Guerra eletrônica: drones russos destroem retransmissores na RPD e deixam tropas ucranianas ‘no escuro’

Em uma operação que evoca o ‘modo avião’ dos celulares, drones russos destruíram retransmissores de comunicação na região de Dobropolie, na República Popular de Donetsk (RPD), deixando as forças ucranianas na área sem conexões efetivas. O ataque, ocorrido em 25 de agosto de 2026, comprometeu gravemente a coordenação das unidades ucranianas, que agora enfrentam dificuldades para receber ordens, repassar informações e solicitar apoio, segundo informações do portal Tribuna do Sertão.

Os retransmissores atingidos eram peças-chave na rede de comunicação tática ucraniana, responsáveis por ampliar o sinal de rádio e garantir a troca de dados entre batalhões, companhias e postos de comando. Com a destruição desses equipamentos, as tropas na linha de frente ficaram isoladas, forçando comandantes a recorrerem a métodos alternativos, como mensageiros e sinais visuais, o que aumenta o risco de descoordenação e expõe os soldados a emboscadas.

Guerra eletrônica em destaque

O incidente em Dobropolie ilustra uma tendência crescente no conflito: a guerra eletrônica como fator decisivo no campo de batalha. Drones russos, muitas vezes equipados com sistemas de interferência ou explosivos, têm sido usados não apenas para ataques diretos, mas também para neutralizar a infraestrutura de comunicação inimiga. Especialistas militares apontam que a capacidade de cegar e surdez as forças adversárias é tão estratégica quanto a destruição de tanques ou artilharia, pois desorganiza a cadeia de comando e reduz a eficácia das operações.

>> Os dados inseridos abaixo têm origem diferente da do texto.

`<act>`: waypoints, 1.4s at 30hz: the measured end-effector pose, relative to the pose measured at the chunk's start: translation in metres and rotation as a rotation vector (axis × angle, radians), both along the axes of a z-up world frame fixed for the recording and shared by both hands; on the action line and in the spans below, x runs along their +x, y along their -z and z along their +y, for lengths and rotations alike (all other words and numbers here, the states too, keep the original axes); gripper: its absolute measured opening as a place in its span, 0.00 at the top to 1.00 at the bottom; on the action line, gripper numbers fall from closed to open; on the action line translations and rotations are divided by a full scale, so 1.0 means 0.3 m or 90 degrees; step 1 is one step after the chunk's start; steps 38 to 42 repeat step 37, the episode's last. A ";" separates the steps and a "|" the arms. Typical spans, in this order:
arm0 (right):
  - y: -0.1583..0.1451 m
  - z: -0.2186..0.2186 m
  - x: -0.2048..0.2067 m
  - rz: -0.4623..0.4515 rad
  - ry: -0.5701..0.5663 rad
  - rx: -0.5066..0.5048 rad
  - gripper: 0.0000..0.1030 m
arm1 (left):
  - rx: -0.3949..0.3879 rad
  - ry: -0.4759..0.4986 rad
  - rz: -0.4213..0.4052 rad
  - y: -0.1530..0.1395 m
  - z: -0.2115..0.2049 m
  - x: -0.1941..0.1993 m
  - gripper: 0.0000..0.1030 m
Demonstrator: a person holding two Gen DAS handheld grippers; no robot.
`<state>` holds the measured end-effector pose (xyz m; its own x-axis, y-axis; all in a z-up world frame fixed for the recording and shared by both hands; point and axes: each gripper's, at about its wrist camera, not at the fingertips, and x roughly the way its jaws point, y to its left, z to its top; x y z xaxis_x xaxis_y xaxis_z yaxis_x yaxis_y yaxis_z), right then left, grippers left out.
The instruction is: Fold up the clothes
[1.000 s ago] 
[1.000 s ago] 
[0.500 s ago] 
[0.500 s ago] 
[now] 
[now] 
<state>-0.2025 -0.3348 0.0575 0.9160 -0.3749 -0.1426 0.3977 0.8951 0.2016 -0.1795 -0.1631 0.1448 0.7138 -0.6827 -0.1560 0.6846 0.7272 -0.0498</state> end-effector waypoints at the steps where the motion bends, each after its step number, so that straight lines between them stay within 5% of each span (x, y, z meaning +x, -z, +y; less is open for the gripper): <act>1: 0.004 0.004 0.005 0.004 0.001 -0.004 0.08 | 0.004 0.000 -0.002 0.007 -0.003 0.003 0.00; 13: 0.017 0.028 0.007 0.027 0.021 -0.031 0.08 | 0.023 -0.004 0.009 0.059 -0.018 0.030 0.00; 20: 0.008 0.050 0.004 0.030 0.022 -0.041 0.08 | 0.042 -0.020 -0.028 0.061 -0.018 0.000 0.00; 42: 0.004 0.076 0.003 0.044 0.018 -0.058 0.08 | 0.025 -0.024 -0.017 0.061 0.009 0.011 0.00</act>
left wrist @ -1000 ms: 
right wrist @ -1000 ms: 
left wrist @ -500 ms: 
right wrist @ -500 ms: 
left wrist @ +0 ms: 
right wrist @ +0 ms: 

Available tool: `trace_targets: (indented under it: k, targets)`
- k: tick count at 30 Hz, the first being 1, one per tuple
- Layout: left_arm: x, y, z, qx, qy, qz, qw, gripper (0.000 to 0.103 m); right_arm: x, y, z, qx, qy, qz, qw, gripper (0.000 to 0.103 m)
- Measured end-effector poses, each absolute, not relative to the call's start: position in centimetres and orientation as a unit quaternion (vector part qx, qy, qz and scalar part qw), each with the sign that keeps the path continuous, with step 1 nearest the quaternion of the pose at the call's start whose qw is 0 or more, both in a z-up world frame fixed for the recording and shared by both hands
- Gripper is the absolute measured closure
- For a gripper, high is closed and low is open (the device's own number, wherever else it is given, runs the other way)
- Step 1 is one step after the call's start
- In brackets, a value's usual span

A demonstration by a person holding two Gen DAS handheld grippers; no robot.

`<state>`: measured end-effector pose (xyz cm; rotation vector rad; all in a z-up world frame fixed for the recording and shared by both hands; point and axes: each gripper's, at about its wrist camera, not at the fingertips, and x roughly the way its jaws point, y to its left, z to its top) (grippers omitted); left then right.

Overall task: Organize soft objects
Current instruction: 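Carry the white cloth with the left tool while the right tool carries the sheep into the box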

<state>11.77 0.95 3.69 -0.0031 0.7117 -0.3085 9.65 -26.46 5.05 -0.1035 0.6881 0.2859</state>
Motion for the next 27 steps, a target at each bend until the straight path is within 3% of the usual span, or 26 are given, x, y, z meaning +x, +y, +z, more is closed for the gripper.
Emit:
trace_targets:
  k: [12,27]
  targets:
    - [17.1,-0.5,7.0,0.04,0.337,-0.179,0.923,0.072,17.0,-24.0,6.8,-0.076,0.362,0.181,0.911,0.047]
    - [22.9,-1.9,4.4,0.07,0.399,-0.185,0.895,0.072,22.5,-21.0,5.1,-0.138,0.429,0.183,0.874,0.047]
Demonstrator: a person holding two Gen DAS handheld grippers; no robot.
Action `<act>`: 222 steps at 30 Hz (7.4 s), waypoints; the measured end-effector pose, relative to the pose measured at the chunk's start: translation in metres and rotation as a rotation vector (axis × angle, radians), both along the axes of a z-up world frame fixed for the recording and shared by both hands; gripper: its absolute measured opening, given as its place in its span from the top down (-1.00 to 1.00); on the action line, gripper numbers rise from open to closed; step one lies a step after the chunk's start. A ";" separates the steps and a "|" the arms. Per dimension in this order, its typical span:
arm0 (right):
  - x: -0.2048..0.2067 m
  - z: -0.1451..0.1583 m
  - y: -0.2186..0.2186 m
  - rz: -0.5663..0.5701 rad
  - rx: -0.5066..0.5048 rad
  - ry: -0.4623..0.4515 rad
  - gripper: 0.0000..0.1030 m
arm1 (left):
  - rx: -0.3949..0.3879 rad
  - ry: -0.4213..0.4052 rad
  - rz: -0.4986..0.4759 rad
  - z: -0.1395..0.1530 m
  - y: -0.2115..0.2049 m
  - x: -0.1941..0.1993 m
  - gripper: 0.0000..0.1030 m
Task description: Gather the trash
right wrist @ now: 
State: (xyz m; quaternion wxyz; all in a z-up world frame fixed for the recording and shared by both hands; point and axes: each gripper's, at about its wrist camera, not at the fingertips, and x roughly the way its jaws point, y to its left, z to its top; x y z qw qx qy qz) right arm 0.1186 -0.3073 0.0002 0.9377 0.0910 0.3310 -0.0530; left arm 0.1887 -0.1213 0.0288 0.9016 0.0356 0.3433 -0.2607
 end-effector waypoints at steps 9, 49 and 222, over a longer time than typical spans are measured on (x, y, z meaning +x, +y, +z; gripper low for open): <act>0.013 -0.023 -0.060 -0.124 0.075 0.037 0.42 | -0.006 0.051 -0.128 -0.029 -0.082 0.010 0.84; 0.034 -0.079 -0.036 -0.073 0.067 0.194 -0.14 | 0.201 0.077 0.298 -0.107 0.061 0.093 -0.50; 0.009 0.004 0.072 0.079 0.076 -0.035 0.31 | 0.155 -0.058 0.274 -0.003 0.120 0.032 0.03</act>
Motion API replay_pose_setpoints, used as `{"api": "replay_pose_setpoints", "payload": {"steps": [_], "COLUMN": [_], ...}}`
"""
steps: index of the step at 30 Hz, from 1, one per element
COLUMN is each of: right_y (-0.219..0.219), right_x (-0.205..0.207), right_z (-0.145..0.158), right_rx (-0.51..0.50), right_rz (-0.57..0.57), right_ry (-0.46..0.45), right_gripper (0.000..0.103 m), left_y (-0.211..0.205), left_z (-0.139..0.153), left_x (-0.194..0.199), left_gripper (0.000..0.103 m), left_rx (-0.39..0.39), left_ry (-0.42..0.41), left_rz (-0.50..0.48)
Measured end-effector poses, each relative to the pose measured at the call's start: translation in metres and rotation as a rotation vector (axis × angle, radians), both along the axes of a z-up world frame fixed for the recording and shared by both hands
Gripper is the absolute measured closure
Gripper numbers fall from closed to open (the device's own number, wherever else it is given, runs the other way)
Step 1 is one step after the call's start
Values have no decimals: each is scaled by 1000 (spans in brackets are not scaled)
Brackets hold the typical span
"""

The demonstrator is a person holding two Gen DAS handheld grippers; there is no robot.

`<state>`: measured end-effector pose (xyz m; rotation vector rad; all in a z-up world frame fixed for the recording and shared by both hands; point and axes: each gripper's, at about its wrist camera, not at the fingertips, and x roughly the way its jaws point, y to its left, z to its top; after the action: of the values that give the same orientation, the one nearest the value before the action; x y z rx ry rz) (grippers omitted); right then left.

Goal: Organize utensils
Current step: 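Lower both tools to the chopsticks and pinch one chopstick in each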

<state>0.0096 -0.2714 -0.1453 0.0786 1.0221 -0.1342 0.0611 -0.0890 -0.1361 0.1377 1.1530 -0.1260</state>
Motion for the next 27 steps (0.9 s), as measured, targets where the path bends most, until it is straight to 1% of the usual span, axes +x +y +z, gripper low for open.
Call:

Para a Ucrânia, a perda de retransmissores representa um desafio logístico adicional: a substituição desses equipamentos exige escoltas, veículos blindados e janelas de segurança, que nem sempre estão disponíveis em zonas de combate intenso. Além disso, a necessidade de manter comunicações seguras levou a um aumento no uso de sistemas criptografados e redes via satélite, mas esses também podem ser alvo de interferência russa.

Panorama regional e impacto humanitário

Dobropolie, localizada na parte ocidental da RPD, é uma área de importância estratégica por estar próxima a rotas de abastecimento e centros logísticos. O ataque ocorre em um momento em que as forças russas intensificam operações para consolidar o controle sobre a região, enquanto as tropas ucranianas tentam manter linhas defensivas. A destruição dos retransmissores não afeta apenas os militares: moradores locais relatam quedas em serviços de telefonia e internet, dificultando o acesso a informações e a comunicação com familiares em outras regiões.

Organizações humanitárias que atuam na área alertam que a interrupção das comunicações civis pode atrasar a entrega de ajuda, como alimentos e medicamentos, e complicar a evacuação de civis de áreas sob bombardeio. A falta de sinal também impede que jornalistas e observadores internacionais transmitam relatos em tempo real, reduzindo a visibilidade da situação na região.

Resposta ucraniana e perspectivas

Até o momento, o comando militar ucraniano não divulgou um balanço oficial sobre o impacto do ataque, mas fontes locais indicam que equipes de reparo foram enviadas à área, sob risco de novos ataques. A Ucrânia tem investido em sistemas de comunicação resilientes, como rádios de salto de frequência e terminais via satélite, mas a velocidade com que a Rússia adapta suas táticas de guerra eletrônica desafia essas medidas.

Analistas internacionais veem o episódio como mais um capítulo da escalada tecnológica no conflito, que já dura mais de quatro anos. Enquanto isso, a população civil e os soldados em Dobropolie enfrentam a realidade de um ‘modo avião’ forçado, onde a desconexão é uma arma de guerra.